# YOUR TASK:
Repeat the listing beneath this line exactly, keeping every character.

# DATA:

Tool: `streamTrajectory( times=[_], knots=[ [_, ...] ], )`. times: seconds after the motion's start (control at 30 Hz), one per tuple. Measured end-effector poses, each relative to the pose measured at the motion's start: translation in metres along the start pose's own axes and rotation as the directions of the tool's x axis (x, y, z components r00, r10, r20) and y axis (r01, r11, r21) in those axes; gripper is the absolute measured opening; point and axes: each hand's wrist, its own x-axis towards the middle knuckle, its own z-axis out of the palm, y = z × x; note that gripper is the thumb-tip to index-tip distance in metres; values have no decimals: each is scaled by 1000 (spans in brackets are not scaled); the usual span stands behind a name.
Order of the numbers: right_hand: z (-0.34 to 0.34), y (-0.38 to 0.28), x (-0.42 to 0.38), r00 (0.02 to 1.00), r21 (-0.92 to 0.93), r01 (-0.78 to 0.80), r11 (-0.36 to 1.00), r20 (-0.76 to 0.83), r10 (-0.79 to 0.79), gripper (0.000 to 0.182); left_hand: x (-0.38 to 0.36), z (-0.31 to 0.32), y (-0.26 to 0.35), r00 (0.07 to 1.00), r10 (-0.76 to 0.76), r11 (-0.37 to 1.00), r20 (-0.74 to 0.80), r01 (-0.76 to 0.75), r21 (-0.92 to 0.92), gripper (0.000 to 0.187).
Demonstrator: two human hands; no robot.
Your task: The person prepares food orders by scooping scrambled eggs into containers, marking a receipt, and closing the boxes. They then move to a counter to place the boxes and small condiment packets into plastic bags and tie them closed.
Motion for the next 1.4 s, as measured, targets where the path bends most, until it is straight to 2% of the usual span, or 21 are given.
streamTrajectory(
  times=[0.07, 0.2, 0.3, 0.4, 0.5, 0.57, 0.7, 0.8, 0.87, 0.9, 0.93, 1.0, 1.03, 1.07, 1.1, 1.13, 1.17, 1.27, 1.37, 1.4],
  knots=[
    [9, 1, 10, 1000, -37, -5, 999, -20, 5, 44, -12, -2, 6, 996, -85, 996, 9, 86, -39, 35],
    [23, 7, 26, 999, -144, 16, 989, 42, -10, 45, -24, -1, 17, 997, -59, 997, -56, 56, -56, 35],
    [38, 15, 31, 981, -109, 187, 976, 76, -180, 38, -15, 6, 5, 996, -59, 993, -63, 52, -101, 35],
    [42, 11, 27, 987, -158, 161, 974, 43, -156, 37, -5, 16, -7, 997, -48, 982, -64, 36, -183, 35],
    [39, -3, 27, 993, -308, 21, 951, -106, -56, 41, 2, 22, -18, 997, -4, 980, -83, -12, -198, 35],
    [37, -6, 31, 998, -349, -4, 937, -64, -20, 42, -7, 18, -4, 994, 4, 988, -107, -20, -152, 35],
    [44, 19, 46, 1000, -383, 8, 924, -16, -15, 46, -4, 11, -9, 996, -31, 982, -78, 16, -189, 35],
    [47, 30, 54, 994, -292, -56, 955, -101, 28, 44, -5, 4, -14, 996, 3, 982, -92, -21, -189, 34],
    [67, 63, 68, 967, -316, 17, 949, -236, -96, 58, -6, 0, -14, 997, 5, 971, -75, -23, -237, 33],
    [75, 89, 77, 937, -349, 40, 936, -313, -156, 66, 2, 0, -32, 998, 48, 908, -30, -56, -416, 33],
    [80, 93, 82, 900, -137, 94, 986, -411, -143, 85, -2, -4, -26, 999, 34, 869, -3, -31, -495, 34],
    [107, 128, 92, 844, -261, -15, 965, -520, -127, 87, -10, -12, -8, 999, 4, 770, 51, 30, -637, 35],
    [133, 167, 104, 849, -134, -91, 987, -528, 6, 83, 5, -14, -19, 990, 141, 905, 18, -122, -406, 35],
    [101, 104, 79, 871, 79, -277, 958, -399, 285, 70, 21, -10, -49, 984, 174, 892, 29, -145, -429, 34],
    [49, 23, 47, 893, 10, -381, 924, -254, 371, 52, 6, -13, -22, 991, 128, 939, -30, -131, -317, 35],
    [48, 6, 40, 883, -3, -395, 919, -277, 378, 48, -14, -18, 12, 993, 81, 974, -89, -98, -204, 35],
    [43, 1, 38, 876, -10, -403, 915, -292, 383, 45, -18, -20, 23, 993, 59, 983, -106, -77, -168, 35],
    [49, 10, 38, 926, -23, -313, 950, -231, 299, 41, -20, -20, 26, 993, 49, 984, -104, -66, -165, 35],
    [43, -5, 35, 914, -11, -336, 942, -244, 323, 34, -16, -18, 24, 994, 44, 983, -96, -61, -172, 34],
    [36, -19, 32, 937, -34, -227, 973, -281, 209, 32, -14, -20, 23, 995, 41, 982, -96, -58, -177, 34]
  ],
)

# FINAL ANSWER:
Tool: `streamTrajectory( times=[_], knots=[ [_, ...] ], )`. times: seconds after the motion's start (control at 30 Hz), one per tuple. Measured end-effector poses, each relative to the pose measured at the motion's start: translation in metres along the start pose's own axes and rotation as the directions of the tool's x axis (x, y, z components r00, r10, r20) and y axis (r01, r11, r21) in those axes; gripper is the absolute measured opening; point and axes: each hand's wrist, its own x-axis towards the middle knuckle, its own z-axis out of the palm, y = z × x; note that gripper is the thumb-tip to index-tip distance in metres; values have no decimals: each is scaled by 1000 (spans in brackets are not scaled); the usual span stands behind a name.
Order of the numbers: right_hand: z (-0.34 to 0.34), y (-0.38 to 0.28), x (-0.42 to 0.38), r00 (0.02 to 1.00), r21 (-0.92 to 0.93), r01 (-0.78 to 0.80), r11 (-0.36 to 1.00), r20 (-0.76 to 0.83), r10 (-0.79 to 0.79), gripper (0.000 to 0.182); left_hand: x (-0.38 to 0.36), z (-0.31 to 0.32), y (-0.26 to 0.35), r00 (0.07 to 1.00), r10 (-0.76 to 0.76), r11 (-0.37 to 1.00), r20 (-0.74 to 0.80), r01 (-0.76 to 0.75), r21 (-0.92 to 0.92), gripper (0.000 to 0.187).
Demonstrator: two human hands; no robot.
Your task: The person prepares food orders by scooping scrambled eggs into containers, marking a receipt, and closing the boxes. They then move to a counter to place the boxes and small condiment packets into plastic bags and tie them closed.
Motion for the next 1.4 s, as measured, targets where the path bends most, until it is straight to 2% of the usual span, or 21 are given.
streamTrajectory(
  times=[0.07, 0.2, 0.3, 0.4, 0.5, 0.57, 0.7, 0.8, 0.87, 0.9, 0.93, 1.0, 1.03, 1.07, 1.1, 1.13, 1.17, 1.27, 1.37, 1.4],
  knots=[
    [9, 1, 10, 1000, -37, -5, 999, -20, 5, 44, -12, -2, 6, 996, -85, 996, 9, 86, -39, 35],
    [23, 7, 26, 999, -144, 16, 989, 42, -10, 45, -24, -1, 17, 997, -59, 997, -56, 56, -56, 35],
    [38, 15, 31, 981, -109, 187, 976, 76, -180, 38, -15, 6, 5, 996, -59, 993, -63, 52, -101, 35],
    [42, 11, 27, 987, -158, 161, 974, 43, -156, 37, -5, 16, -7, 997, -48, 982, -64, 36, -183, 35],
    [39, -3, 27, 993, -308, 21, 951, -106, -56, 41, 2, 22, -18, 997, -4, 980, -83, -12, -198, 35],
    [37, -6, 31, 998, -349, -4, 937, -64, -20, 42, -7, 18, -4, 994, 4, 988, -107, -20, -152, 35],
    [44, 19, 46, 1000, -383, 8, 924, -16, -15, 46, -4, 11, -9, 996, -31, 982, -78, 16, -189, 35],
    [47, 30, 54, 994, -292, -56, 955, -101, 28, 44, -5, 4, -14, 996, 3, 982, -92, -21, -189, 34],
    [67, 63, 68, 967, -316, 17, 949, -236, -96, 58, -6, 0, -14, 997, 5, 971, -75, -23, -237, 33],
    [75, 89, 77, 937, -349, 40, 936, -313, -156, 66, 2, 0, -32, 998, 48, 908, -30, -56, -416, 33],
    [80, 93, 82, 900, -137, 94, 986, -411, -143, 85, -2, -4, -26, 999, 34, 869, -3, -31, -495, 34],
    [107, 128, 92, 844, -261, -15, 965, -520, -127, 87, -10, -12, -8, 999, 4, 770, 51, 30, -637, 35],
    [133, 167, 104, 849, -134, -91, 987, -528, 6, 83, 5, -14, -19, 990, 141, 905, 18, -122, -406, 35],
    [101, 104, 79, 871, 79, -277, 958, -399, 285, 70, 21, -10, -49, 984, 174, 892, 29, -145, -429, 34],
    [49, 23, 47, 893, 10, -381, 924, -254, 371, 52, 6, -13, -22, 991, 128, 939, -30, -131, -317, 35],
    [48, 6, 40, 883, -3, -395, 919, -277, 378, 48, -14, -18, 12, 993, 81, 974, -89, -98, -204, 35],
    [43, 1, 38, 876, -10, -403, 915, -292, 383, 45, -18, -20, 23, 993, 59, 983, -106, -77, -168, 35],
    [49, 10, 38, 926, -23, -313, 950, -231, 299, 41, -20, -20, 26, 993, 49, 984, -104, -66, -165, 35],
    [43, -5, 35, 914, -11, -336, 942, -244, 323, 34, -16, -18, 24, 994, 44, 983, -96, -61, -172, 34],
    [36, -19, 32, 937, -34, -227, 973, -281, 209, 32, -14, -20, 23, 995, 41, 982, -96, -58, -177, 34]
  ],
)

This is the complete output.